═════ Data provided

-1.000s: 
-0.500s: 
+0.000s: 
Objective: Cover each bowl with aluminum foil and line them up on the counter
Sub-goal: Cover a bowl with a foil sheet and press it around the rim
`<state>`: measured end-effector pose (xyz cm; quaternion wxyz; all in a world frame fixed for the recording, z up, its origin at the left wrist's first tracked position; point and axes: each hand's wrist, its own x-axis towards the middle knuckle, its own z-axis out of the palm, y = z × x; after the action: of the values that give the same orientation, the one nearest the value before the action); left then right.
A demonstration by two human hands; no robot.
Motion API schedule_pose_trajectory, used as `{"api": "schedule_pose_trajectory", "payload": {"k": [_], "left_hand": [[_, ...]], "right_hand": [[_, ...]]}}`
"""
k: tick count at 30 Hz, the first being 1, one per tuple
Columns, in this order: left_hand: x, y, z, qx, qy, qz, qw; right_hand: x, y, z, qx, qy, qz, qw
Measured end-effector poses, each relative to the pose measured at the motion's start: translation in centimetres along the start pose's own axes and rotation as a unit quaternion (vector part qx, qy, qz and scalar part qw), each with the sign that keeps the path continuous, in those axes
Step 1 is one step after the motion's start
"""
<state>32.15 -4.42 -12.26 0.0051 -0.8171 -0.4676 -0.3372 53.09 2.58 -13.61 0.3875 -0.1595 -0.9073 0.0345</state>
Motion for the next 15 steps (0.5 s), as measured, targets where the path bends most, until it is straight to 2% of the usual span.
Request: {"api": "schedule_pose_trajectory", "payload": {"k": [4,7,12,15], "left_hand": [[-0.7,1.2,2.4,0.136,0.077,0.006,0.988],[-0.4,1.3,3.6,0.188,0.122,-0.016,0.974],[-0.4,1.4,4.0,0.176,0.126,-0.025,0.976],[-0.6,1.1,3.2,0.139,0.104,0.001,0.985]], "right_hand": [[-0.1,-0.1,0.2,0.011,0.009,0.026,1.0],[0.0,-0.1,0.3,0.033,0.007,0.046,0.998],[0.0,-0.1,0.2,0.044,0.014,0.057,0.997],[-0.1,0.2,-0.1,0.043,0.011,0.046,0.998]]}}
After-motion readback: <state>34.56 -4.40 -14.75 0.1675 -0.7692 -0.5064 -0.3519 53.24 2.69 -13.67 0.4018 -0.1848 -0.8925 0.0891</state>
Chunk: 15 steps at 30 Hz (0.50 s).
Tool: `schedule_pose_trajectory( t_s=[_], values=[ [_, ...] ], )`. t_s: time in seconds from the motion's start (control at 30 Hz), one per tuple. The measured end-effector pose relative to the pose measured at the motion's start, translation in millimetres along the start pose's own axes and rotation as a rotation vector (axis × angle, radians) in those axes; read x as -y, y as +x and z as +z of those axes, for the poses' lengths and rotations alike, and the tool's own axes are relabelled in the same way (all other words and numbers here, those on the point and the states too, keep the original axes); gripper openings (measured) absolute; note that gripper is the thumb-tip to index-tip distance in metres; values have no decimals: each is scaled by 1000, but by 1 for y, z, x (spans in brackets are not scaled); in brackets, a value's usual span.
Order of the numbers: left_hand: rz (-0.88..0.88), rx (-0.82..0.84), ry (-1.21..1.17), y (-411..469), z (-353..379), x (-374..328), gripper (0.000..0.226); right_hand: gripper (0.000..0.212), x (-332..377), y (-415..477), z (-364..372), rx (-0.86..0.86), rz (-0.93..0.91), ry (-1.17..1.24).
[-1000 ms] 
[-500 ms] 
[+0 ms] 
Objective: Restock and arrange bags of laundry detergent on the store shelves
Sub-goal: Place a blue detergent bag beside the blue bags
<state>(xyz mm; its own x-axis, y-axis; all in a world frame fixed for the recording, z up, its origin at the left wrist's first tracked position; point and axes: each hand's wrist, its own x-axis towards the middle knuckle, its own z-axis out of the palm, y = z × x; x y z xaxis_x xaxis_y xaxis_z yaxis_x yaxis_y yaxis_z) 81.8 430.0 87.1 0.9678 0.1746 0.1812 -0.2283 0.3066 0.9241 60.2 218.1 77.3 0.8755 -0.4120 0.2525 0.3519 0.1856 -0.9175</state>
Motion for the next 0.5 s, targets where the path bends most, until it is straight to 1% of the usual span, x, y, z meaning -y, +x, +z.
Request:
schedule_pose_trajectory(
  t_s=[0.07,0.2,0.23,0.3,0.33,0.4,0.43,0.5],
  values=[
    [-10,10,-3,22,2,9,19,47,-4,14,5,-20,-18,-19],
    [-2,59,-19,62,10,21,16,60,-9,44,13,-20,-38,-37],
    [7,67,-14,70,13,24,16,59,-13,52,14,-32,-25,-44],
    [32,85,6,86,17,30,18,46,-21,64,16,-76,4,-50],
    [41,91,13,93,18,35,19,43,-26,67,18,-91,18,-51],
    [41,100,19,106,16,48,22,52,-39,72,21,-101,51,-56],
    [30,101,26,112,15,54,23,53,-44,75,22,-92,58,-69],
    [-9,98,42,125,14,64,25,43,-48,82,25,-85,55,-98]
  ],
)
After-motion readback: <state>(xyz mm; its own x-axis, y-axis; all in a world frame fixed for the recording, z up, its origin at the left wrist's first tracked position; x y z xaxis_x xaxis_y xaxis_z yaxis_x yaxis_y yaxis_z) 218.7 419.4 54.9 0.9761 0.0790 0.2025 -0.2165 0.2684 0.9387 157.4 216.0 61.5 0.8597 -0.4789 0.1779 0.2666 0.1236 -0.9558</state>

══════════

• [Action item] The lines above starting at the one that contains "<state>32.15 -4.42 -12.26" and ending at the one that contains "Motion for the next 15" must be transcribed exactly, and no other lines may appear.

• [Response for this exercise]
<state>32.15 -4.42 -12.26 0.0051 -0.8171 -0.4676 -0.3372 53.09 2.58 -13.61 0.3875 -0.1595 -0.9073 0.0345</state>
Motion for the next 15 steps (0.5 s), as measured, targets where the path bends most, until it is straight to 2% of the usual span.

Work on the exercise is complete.